Когда умер мамин отец, она сразу оказалась в доме лишним ртом. И как ни странно, упрекала ее в этом родная мать. Она все время твердила дочери о замужестве. Едва маме исполнилось семнадцать, пошли сваты. Женихов хватало, а вот любви не было. Много слез пролила тогда мама. Жила она в лесу, где ее отчим работал лесником. По праздникам приезжали в село и непременно ходили к Островским.

И вот в одну из встреч мама рассказала Ольге Осиповне о своем горе, о том, что ее заставляют выйти замуж без любви. Поплакали. Ольга Осиповна предложила маме пожить некоторое время в доме Островских.

— Так все и получилось, — рассказывала мне потом мама. — Я согласилась и жила у них спокойно. Но моя мать не оставляла мысли о моем замужестве. И тогда я решила выйти за первого, кто здесь посватается. Первый был ваш отец…

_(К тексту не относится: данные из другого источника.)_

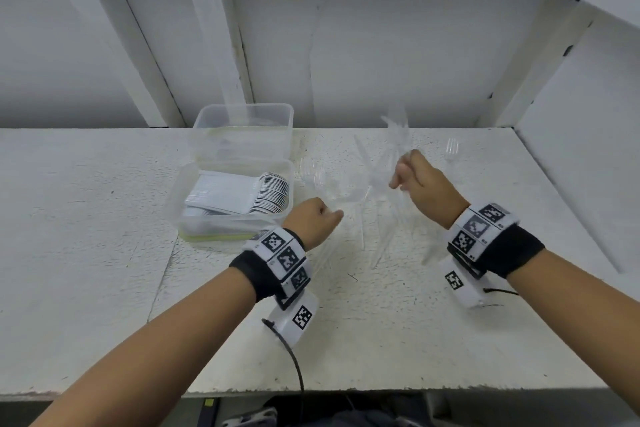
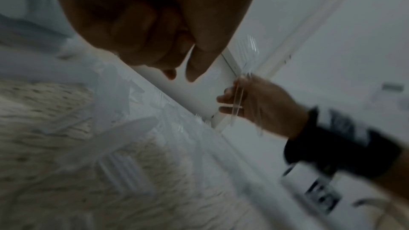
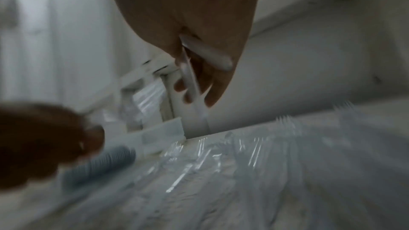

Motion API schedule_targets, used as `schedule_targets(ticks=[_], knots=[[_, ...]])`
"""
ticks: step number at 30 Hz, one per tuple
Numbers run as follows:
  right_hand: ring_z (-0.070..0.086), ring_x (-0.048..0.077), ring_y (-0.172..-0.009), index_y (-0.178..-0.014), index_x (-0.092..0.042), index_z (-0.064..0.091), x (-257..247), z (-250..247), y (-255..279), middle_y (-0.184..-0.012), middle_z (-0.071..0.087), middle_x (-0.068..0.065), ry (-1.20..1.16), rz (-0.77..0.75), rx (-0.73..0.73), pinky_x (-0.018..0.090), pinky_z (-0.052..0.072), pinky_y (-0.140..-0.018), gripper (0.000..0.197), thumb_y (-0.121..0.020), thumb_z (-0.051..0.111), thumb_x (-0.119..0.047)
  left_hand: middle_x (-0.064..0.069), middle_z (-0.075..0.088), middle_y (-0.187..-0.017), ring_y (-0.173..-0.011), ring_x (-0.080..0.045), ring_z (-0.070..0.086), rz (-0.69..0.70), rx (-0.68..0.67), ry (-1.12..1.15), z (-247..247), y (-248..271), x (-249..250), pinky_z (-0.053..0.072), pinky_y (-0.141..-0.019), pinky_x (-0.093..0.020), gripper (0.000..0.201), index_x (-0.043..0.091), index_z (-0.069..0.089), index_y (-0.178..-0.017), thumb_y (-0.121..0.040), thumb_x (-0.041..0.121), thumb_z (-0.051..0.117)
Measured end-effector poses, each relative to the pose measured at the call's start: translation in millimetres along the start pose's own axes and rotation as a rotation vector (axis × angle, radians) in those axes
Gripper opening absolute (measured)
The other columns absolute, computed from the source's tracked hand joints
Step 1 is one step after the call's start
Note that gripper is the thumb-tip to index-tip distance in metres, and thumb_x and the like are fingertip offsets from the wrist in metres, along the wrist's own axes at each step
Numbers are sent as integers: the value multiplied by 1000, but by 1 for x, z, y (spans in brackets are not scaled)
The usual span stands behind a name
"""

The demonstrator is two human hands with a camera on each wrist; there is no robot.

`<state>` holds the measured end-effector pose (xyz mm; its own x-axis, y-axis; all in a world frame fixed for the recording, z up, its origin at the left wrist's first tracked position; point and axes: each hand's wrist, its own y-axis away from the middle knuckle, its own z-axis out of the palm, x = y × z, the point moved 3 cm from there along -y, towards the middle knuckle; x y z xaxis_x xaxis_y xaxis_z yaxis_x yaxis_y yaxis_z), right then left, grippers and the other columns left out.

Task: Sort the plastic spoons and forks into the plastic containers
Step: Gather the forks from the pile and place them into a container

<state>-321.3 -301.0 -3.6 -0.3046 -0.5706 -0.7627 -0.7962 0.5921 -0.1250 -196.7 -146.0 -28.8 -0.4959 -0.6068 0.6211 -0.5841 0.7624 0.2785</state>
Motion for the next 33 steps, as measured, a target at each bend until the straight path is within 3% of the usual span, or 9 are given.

После свадьбы родители мои уехали на Северный Кавказ и поселились в городе Новороссийске. А через год мама поехала в родные края и побывала в Вилии с дочкой — моей сестрой Лелей. По вечерам, когда мама и Ольга Осиповна сидели на скамейке у дома, около них играли две годовалые девочки. Одна была в розовом платьице, другая — в голубом, с чудесными кудряшками. «Девочка» в голубом — Коля Островский… От этого похожего на девочку мальчика до лихого кавалериста в буденовке, с клинком наголо — пятнадцать лет. До нашей первой встречи — двадцать один.

вернуться

1

Запись в книге отзывов Музея Н. Островского в Сочи, 16 мая 1961 года.

вернуться

2

Ныне Ровенская область.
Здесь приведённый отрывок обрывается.